In the video, shared on November 29, a jubilant Carelse, dressed in a white golf shirt and a blazer, can be seen in the middle of the crowd, smiling as he makes his way home. 

Carelse had traveled this route home for decades. He started teaching at the school in January 1981.

He said in a brief statement that he had entered the teaching profession believing children could be shaped to become adults with values.

“If the foundation is not laid in the right way, that child will not get the best out of life,” he said.

Besides teaching in the classroom, Carelse said he tried to teach pupils about respect for each other, their parents, community and the environment.

“You have to guide them daily, you have to look after them. As a teacher you have to be a doctor, an engineer, a farmer, everything.”

It was evident from the crowd gathered to say goodbye that his lessons would be missed.

When he arrived home, some people in the crowd hugged him and others burst into tears.

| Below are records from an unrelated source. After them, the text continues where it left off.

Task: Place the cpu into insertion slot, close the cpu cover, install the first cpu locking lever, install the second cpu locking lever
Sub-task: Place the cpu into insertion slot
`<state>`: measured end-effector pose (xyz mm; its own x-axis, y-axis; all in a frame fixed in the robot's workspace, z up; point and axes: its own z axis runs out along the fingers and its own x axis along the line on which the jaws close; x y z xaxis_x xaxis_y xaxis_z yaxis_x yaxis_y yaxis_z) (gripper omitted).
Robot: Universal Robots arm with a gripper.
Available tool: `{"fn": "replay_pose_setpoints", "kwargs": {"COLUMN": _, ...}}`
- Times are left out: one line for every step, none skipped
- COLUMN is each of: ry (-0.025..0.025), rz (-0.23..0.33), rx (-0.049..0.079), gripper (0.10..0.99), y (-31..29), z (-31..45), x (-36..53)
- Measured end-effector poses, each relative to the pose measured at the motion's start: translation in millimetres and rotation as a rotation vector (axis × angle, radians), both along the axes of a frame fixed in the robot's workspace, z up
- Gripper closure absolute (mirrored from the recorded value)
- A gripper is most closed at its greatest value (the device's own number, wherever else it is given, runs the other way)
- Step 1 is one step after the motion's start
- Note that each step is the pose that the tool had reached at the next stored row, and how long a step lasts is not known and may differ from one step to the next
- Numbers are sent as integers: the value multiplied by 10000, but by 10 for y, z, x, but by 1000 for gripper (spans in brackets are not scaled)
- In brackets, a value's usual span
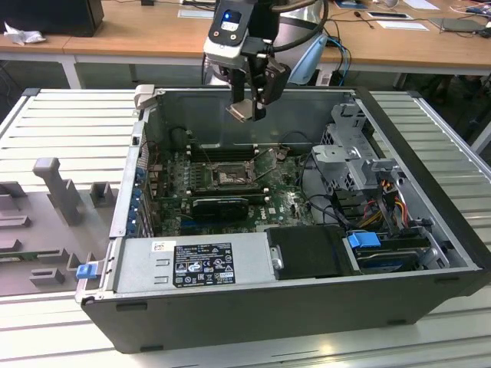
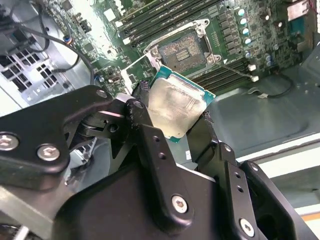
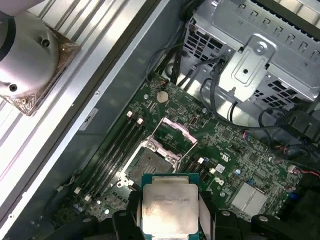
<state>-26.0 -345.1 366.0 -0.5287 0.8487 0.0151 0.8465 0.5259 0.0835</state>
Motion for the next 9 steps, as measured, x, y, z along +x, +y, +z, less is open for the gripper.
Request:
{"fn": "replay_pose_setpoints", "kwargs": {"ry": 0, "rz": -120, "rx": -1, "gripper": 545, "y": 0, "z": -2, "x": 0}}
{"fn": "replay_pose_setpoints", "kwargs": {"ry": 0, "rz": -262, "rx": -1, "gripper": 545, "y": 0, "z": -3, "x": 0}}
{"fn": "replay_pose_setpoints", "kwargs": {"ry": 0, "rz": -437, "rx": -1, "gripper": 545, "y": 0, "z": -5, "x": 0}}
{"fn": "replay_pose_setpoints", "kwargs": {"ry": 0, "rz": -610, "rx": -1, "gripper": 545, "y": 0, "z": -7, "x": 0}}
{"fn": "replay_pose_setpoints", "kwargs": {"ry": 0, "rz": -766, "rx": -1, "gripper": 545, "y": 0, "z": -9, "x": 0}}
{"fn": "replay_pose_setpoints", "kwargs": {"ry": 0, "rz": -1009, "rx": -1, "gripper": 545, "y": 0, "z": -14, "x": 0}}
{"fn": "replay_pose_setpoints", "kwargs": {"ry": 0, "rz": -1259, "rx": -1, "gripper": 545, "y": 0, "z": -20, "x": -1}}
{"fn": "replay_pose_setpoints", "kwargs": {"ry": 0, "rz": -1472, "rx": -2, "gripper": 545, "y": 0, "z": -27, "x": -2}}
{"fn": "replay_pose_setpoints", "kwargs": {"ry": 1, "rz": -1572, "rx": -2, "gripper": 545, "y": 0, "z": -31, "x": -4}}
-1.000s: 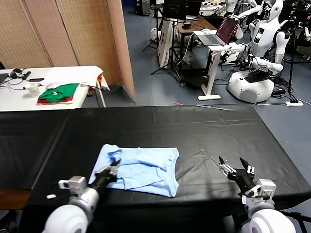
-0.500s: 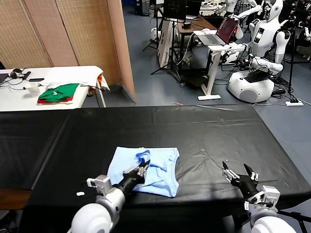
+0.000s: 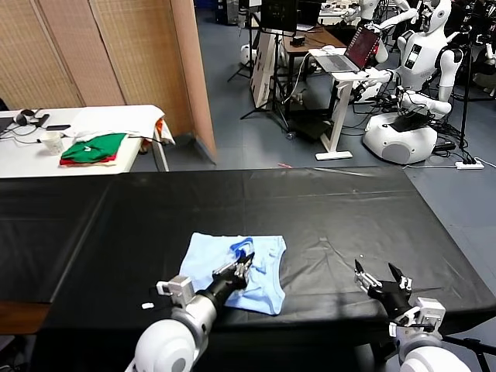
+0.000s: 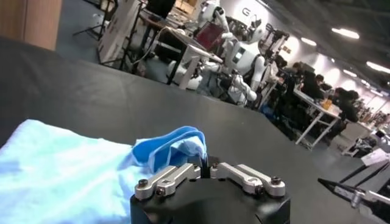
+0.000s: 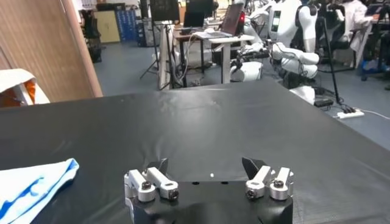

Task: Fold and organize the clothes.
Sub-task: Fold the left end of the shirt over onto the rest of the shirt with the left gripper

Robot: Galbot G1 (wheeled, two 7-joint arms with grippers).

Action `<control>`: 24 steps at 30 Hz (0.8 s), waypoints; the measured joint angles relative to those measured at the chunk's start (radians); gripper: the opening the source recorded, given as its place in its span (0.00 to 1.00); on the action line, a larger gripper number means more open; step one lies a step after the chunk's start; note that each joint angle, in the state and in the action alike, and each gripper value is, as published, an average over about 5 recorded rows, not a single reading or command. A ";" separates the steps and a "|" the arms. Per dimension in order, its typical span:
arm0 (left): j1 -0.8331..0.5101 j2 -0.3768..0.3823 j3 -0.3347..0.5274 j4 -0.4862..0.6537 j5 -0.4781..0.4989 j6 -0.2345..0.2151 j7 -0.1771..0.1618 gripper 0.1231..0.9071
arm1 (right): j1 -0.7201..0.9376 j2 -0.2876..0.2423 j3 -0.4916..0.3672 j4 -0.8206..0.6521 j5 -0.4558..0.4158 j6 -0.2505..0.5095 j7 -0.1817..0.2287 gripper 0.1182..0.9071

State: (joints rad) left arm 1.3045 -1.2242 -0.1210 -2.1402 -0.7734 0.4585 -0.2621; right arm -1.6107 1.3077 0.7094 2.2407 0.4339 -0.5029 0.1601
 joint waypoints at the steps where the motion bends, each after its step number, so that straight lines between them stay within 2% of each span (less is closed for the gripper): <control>1: 0.000 -0.003 0.002 0.003 0.002 0.000 0.001 0.08 | 0.000 0.000 0.000 0.000 0.000 0.000 0.000 1.00; 19: 0.000 -0.079 0.059 0.068 0.069 -0.013 0.007 0.08 | 0.003 -0.003 -0.016 -0.001 -0.019 -0.002 -0.008 1.00; 22: -0.003 -0.089 0.061 0.077 0.081 -0.019 0.011 0.18 | 0.000 -0.013 -0.030 -0.001 -0.028 -0.001 -0.021 1.00; 24: -0.006 -0.096 0.063 0.081 0.082 -0.022 0.015 0.34 | -0.005 -0.023 -0.043 0.000 -0.033 0.002 -0.033 1.00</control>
State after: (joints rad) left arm 1.2989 -1.3201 -0.0581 -2.0587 -0.6916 0.4364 -0.2470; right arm -1.6156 1.2848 0.6669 2.2403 0.4007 -0.5009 0.1267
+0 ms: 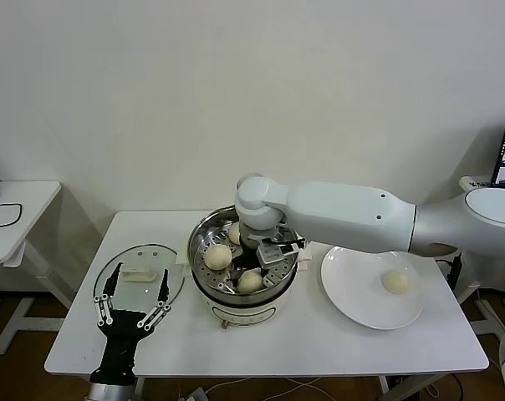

Carelse waved his blazer in the air, hugged those nearby and headed into the yard where his wife Zabeth was waiting to receive him. She hugged some of the emotional people lined up outside.

The couple said in the days leading up to Carelse's retirement, scores of former pupils had reached out to thank him for all he had done for them. 

Videos of the farewell were shared on Twitter by Carelse’s daughter, Vauldi.

She said her father had given so much of himself to the teaching profession. 

“I remember my dad coming home from school one afternoon, bleeding. He was stabbed in his hand by a drug dealer trying to sell to his pupils," said Vauldi. 

"The tears and outpouring of gratitude makes sense. This man protected his school.” 

Humility and respect were also one of his traits.

“He taught us about teamwork. [When the] time comes for photos, he calls his staff. All of them, even the guard who locks the gates of the school," she said. 

Vauldi said the emotional walk home was not planned.

"It wasn’t planned by the school. The mommies and daddies just showed up at the gates. The children from the brass band usually practice behind our house. And then there was this magic," she said. 

Carelse said he had wished to see the completion of a new building at the school. 

That particular section of the school was demolished two years ago and pupils had to be moved to a temporary structure.